04:06 For me, it was. I. I literally sat and kind of in my own thoughts of, people may have something to say when I speak up, but nobody's saying anything while I'm silent. Nobody's asking if I'm okay, Nobody's ensuring nobody's wondering. Nobody's, you know, perpetrating the. The smoke, smile or, you know, the. The looking for the acceptance from people. Seeing all of the surface things that may come from trauma or abuse that has been proven to be kind of the. The reflection of, hey, there's something wrong here. Nobody was saying anything. So it's like I. I heard kind of the same thing as you as. I don't want to be seen as a victim. I don't want to see as I haven't healed yet or my story's wrong or any of these things. But it's like. But to be honest, how many of our abusers or even the people that we're talking about, how many of them really listen to our story? How many of them really want to hear what we have to say? If anything, the guilt makes them run away from it. They don't want to hear it. They don't. They're not listening to it. If they are, they're not going to tell us that they listen to it or tell us that they're observing for a difference for. So for me, when. The first time I ever told my story, I was at a conference in Japan, and when I got up, it was so many women after me that got up and spoke. And I start seeing that as a pattern. That when I got up and just said a little bit, women in their 30s, 40s, 50s, 60s was like, I never said nothing until today. That's when it was like, it doesn't matter what the naysayers say. You know, as a woman of faith, Jesus had naysayers. He still did ministry. So for me, it was like, I didn't want to let the naysayers suppress me because it's not their story to tell.

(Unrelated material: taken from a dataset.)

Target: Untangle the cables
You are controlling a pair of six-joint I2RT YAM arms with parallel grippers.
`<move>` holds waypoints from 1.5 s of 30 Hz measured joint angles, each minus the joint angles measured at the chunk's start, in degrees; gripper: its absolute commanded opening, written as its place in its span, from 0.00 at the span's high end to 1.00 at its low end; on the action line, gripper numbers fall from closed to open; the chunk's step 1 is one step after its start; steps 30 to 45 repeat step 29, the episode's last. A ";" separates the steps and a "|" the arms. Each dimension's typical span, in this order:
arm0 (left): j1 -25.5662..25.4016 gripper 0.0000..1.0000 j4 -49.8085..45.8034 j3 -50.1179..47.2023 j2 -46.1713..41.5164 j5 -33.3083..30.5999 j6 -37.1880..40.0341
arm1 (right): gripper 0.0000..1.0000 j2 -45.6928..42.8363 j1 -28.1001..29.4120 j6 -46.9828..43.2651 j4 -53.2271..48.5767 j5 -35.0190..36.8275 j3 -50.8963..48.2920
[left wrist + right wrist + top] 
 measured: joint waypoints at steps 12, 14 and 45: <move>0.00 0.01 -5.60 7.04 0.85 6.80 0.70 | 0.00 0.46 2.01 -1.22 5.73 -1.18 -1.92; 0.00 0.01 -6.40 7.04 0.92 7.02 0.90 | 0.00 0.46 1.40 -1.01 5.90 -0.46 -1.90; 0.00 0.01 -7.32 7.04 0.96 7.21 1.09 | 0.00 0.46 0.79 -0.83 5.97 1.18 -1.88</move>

06:02 Fantastic. That's. That's what I see over and over again. When I am honest about what happened to me, people feel comfortable to share And I hear that all the time. I've never said anything to anybody. And. And so we're breaking the silence over and over again. It's so inspiring to me. So I'm just going to ask you to describe to me your experience of being a child and the observable evidence of what happened to you. Thinking about if a video recorder was playing or an audio recorder was playing, what would have been seen and heard.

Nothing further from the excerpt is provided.